__Work instructions__
Copy out the entries that follow. Leave none out.

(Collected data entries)
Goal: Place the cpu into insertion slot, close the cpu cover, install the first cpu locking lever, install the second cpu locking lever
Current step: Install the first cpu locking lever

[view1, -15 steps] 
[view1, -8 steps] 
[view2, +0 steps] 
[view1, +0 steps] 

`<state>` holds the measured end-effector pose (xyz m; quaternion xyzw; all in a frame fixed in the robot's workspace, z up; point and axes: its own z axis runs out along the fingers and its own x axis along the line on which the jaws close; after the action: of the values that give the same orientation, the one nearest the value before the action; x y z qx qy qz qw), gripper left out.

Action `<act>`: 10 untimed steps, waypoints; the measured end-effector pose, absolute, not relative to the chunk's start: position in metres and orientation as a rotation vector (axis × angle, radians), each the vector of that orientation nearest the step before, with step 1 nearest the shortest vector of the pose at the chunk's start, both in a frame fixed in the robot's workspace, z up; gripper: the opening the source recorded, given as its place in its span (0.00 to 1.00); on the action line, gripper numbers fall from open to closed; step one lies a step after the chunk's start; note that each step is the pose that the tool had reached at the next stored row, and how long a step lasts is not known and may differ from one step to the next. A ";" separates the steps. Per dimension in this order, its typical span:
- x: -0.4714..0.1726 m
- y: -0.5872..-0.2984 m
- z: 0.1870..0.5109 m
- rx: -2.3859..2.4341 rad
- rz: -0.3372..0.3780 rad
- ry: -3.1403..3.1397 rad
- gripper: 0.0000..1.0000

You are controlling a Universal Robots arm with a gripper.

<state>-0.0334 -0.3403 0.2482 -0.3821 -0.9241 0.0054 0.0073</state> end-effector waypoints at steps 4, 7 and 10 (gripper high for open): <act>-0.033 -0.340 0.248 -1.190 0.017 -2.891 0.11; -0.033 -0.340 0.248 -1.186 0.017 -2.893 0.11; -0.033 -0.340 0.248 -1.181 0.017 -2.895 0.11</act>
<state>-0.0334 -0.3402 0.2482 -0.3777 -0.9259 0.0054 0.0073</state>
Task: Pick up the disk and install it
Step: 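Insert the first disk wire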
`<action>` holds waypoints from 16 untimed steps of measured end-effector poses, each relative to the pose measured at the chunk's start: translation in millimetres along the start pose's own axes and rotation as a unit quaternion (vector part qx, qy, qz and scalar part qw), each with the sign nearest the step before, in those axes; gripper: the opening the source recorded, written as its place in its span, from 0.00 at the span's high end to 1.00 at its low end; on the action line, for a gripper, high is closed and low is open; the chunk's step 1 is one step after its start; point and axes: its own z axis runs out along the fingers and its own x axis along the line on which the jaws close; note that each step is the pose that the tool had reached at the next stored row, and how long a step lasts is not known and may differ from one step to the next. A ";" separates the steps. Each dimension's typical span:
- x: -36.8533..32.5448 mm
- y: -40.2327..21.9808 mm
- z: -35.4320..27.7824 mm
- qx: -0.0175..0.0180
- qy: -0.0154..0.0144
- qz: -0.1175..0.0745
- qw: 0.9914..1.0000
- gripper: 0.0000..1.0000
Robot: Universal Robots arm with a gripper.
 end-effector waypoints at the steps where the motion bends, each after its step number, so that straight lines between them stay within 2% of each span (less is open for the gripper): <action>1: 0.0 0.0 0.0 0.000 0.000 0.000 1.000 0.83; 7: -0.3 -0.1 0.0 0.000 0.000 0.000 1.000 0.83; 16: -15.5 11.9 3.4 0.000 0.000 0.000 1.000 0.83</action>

__Answer below__
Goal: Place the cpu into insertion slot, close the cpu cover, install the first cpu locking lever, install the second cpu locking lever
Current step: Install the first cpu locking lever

[view1, -15 steps] 
[view1, -8 steps] 
[view2, +0 steps] 
[view1, +0 steps] 

`<state>` holds the measured end-effector pose (xyz m; quaternion xyzw; all in a frame fixed in the robot's workspace, z up; point and axes: its own z axis runs out along the fingers and its own x axis along the line on which the jaws close; after the action: of the values that give the same orientation, the one nearest the value before the action; x y z qx qy qz qw), gripper left out.

Action `<act>`: 10 untimed steps, waypoints; the measured end-effector pose, absolute, not relative to the chunk's start: position in metres and orientation as a rotation vector (axis × angle, radians), each the vector of that orientation nearest the step before, with step 1 nearest the shortest vector of the pose at the chunk's start, both in a frame fixed in the robot's workspace, z up; gripper: the opening the source recorded, given as its place in its span (0.00 to 1.00); on the action line, gripper numbers fall from open to closed; step one lies a step after the chunk's start; note that each step is the pose that the tool had reached at the next stored row, and how long a step lasts is not known and may differ from one step to the next. A ";" separates the steps. Per dimension in this order, its typical span:
- x: -0.4714..0.1726 m
- y: -0.5872..-0.2984 m
- z: 0.1870..0.5109 m
- rx: -2.3859..2.4341 rad
- rz: -0.3372..0.3780 rad
- ry: -3.1403..3.1397 rad
- gripper: 0.0000..1.0000

You are controlling a Universal Robots arm with a gripper.

<state>-0.0334 -0.3403 0.2482 -0.3821 -0.9241 0.0054 0.0073</state> end-effector waypoints at steps 4, 7 and 10 (gripper high for open): <act>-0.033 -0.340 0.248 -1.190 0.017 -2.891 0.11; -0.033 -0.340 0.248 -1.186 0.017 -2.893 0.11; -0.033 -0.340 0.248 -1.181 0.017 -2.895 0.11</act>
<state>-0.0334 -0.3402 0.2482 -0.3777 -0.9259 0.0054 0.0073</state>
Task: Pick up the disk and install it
Step: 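Insert the first disk wire
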`<action>` holds waypoints from 16 untimed steps of measured end-effector poses, each relative to the pose measured at the chunk's start: translation in millimetres along the start pose's own axes and rotation as a unit quaternion (vector part qx, qy, qz and scalar part qw), each with the sign nearest the step before, in those axes; gripper: the opening the source recorded, written as its place in its span, from 0.00 at the span's high end to 1.00 at its low end; on the action line, for a gripper, high is closed and low is open; the chunk's step 1 is one step after its start; point and axes: its own z axis runs out along the fingers and its own x axis along the line on which the jaws close; note that each step is the pose that the tool had reached at the next stored row, and how long a step lasts is not known and may differ from one step to the next. A ";" separates the steps. Each dimension's typical span:
- x: -36.8533..32.5448 mm
- y: -40.2327..21.9808 mm
- z: -35.4320..27.7824 mm
- qx: -0.0175..0.0180
- qy: -0.0154..0.0144
- qz: -0.1175..0.0745
- qw: 0.9914..1.0000
- gripper: 0.0000..1.0000
Robot: Universal Robots arm with a gripper.
 end-effector waypoints at the steps where the motion bends, each after its step number, so that straight lines between them stay within 2% of each span (less is open for the gripper): <action>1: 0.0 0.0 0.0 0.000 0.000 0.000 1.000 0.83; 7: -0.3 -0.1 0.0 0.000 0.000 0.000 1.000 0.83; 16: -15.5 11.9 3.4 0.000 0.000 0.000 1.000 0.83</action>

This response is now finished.